What's that? You do want to know? It's hard to describe - it looks far less "pea soup"-ish than the stuff that Linda Blair's character projectile-vomited in The Exorcist, but it feels like about the same by volume.

But enough about the emerging evidence of a marked (and hopefully temporary) increase in productivity in the snot-production sector.

The major news for the day happened after the market; you will recall that I was not impressed with the journalistic rationale for yesterday's afternoon jamjob... that "reason" was that people were trying to "get in ahead of Microsoft's earnings release".

Well, at 6:15 a.m. our time, Microsoft released its earnings, and it was not that flash. Depending on who you ask, they either missed the consensus guess (consensus was 30c, MSFT managed 27c), or beat it (because the eps number included a 5c charge for options compensation).

The initial reaction of MSFT stock in the aftermarket was to drop over $1 (from its close at $28.56 to an Instinet low of $27.43), but subsequently it has regained the $28 mark (or thereabouts... it's at $27.94 as I write). Nasdaq futures dropped 11 points pretty much straight away as well, but have also bounced to erase about half of that drop.

More importantly, MSFT's guidance was pretty ordinary; they are only expecting a 1c increase in earnings (after charges for options compensation) next quarter, and full year earnings of $1.07-$1.09 per share (giving them a PE to forward earnings of 25 - too high for a mature stock).

They exceeded estimates for current quarter revenue, but have guided next quarter's revenue to a range where both the upper guess and the midpoint ($10.5 bill, $10.4 bill, respectively) are below the current estimate of $10.63 bill. Frankly it's not very impressive.

Oh - and AMZN missed earnings expectations by quite a margin - althoug again you have to be careful. Its reported EPS was only 13c, but its proforma EPS was 17c. The consensus guess was 18c.

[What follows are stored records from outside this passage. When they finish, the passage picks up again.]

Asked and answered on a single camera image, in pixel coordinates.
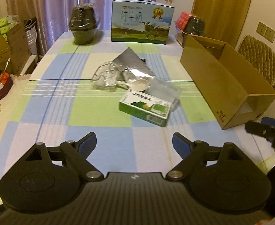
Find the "dark wooden tray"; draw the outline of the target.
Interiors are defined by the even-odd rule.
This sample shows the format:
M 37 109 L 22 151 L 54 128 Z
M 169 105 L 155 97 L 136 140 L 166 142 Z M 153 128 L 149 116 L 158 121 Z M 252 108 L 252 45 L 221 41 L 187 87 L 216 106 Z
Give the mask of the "dark wooden tray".
M 0 89 L 0 100 L 3 99 L 7 94 L 9 93 L 10 89 L 13 86 L 13 80 L 10 76 L 8 76 L 8 79 L 4 85 L 1 85 L 2 88 Z

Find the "clear plastic case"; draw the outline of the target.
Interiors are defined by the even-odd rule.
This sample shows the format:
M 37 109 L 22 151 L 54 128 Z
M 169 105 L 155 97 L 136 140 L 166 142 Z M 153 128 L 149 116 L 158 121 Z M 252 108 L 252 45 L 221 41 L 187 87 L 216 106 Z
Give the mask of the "clear plastic case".
M 182 90 L 180 87 L 172 84 L 171 82 L 153 77 L 150 81 L 149 87 L 145 90 L 145 93 L 170 102 L 171 111 L 175 111 L 177 109 Z

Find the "silver foil pouch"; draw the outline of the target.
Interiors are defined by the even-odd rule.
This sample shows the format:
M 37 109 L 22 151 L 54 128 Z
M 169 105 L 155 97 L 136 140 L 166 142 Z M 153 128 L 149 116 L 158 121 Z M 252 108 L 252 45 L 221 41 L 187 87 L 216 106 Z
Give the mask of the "silver foil pouch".
M 122 78 L 126 82 L 143 78 L 150 79 L 155 76 L 154 72 L 147 66 L 145 61 L 131 49 L 127 48 L 119 56 L 117 56 L 113 63 L 116 69 L 121 72 Z

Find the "green medicine box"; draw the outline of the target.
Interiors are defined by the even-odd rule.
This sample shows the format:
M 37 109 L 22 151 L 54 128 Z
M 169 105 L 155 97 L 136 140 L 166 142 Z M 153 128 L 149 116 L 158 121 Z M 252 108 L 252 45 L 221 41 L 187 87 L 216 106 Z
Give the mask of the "green medicine box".
M 165 127 L 171 109 L 171 103 L 140 91 L 128 89 L 119 101 L 119 110 Z

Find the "brown cardboard box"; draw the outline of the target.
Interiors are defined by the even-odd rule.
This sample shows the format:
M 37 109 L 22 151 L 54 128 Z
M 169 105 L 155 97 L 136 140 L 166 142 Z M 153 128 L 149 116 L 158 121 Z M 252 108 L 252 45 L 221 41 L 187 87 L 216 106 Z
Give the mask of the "brown cardboard box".
M 260 72 L 226 42 L 188 34 L 180 62 L 222 129 L 257 120 L 275 99 Z

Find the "white bucket stack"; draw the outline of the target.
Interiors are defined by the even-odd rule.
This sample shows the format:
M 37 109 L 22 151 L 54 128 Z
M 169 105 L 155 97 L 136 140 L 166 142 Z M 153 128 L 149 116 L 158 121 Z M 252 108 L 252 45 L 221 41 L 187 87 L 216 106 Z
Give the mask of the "white bucket stack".
M 28 20 L 24 20 L 24 27 L 27 36 L 28 46 L 31 55 L 38 55 L 37 53 L 37 19 L 33 17 Z

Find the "wall socket plate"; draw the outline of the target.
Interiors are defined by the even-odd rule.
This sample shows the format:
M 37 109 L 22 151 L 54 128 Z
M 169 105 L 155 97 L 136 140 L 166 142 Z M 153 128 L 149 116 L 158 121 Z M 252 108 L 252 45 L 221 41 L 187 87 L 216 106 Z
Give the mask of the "wall socket plate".
M 258 33 L 260 36 L 263 36 L 267 41 L 273 43 L 275 40 L 275 30 L 266 26 L 262 22 L 258 23 L 256 33 Z

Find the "wooden door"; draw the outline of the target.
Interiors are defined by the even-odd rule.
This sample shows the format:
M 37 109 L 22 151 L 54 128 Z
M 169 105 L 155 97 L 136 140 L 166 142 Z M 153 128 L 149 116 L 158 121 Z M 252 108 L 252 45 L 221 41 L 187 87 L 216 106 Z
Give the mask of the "wooden door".
M 237 45 L 251 0 L 194 0 L 192 14 L 205 21 L 205 36 Z

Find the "milk carton gift box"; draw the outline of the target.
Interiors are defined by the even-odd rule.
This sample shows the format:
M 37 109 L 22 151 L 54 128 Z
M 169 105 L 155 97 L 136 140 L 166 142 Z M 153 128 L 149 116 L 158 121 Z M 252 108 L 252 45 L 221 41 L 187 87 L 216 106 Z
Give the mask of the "milk carton gift box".
M 166 44 L 174 7 L 152 1 L 113 0 L 111 40 Z

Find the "quilted chair back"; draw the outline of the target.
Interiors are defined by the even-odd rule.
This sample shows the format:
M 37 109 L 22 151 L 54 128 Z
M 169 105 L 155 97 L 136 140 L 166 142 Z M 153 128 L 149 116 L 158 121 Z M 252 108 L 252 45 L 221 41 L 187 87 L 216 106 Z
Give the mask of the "quilted chair back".
M 243 38 L 237 51 L 275 89 L 275 52 L 268 45 L 250 35 Z

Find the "checkered tablecloth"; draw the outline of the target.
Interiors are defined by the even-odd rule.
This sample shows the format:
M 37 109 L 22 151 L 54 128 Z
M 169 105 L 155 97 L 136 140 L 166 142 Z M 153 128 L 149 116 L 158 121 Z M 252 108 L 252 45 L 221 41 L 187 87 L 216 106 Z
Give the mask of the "checkered tablecloth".
M 91 78 L 101 64 L 131 48 L 155 75 L 182 90 L 165 127 L 119 110 L 125 90 L 95 90 Z M 275 152 L 243 126 L 223 130 L 180 64 L 181 46 L 112 42 L 104 32 L 92 45 L 77 46 L 63 33 L 28 81 L 16 80 L 0 103 L 0 179 L 35 143 L 57 146 L 96 133 L 97 146 L 88 160 L 101 172 L 166 173 L 181 159 L 172 147 L 175 132 L 212 146 L 235 143 L 263 171 L 275 165 Z

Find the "green tissue packs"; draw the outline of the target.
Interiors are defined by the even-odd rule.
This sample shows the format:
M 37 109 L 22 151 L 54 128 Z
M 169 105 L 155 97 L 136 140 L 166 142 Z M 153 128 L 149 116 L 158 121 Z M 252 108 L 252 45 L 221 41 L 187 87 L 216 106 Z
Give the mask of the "green tissue packs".
M 0 34 L 3 36 L 19 22 L 18 15 L 8 15 L 0 19 Z

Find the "white plastic spoon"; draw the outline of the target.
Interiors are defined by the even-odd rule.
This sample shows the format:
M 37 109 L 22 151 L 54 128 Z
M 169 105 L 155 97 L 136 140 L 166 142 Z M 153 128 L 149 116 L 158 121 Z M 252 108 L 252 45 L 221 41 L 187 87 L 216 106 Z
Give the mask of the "white plastic spoon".
M 139 92 L 143 92 L 149 87 L 150 82 L 146 79 L 136 79 L 131 82 L 117 81 L 117 84 L 124 85 L 130 89 L 133 89 Z

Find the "crinkled clear plastic bag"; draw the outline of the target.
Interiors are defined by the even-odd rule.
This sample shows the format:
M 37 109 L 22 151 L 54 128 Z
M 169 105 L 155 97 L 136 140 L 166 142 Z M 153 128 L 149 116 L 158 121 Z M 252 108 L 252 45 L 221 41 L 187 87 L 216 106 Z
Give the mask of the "crinkled clear plastic bag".
M 114 61 L 107 61 L 101 64 L 92 76 L 92 88 L 114 92 L 123 70 L 124 66 Z

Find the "black stacked bowls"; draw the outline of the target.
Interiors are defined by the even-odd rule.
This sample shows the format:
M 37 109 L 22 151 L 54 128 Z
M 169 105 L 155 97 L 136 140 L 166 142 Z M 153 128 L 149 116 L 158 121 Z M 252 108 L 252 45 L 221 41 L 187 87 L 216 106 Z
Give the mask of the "black stacked bowls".
M 77 45 L 86 45 L 93 42 L 99 24 L 95 3 L 85 3 L 73 7 L 68 28 Z

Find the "red package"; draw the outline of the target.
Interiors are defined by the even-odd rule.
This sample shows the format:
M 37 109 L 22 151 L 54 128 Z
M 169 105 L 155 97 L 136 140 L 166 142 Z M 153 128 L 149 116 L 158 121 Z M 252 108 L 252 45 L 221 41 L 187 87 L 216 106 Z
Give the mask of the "red package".
M 175 26 L 180 29 L 180 30 L 184 30 L 184 28 L 186 27 L 189 19 L 191 17 L 193 17 L 194 15 L 191 13 L 187 13 L 187 12 L 182 12 L 179 16 L 179 18 L 175 21 Z

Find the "stacked cardboard boxes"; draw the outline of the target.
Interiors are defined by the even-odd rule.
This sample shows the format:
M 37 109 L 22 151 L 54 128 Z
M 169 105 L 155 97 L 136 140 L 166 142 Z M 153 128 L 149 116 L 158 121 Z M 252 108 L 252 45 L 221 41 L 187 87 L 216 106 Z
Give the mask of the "stacked cardboard boxes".
M 31 56 L 23 22 L 18 22 L 6 34 L 0 35 L 0 71 L 20 76 L 25 74 L 26 63 Z

Now... Amazon missed expectations regardless of how you slice those numbers. But to read Dow Jones Newswires, you would think they blew the doors off... headlines like "AMZN 3Q Net Triples on Lower Prices, Free Shipping".

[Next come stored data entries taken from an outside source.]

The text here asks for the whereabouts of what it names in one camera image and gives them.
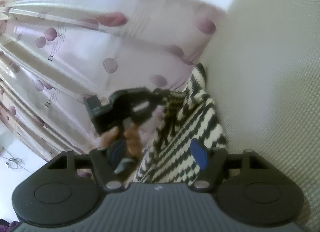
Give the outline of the person's left hand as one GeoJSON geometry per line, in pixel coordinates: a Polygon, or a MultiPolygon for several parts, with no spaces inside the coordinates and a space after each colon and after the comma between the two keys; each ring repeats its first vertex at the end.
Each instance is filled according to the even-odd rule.
{"type": "Polygon", "coordinates": [[[138,131],[138,126],[135,124],[131,124],[130,128],[124,131],[123,134],[121,134],[119,128],[115,126],[101,135],[100,146],[108,148],[118,138],[124,138],[126,140],[127,155],[137,159],[141,159],[143,156],[142,143],[138,131]]]}

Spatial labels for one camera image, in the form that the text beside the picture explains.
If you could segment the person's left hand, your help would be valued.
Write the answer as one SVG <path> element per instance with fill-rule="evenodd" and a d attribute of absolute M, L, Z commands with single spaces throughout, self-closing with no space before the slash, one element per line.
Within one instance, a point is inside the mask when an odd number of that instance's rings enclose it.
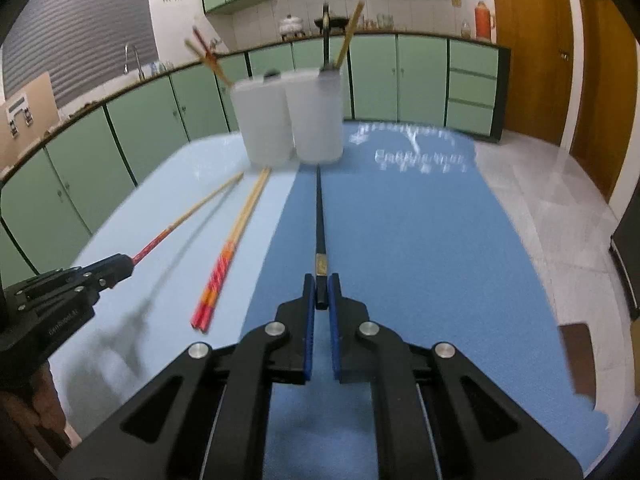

AMZN's reported earnings tripled... its pro forma earnings were only up 55% (a little more than half). So why would Dow Jones newswires concentrate on pro-forma for the comparison to expectations, but reported earnings for the "triple"? Simple, silly, because they're journalists and have a vested interest in a good story. Wankers.

Anyhow, AMZN stock got thrashed, falling 8.8% in the aftermarket (and it was even lower at one stage).

Federal Reserve Open Market Operations

The Fed's Open Market Operations desk finally brought back the punchbowl, performing two big repurchases which were highly concentrated in stock-boosting Treasury-backed collateral.

First, at 8:35 a.m. NY time, there was a $10 billion 14-day repo, entirely in T-backed, and then at 9:45 came another $8.5 billion overnight with $8.046 billion in T-backed.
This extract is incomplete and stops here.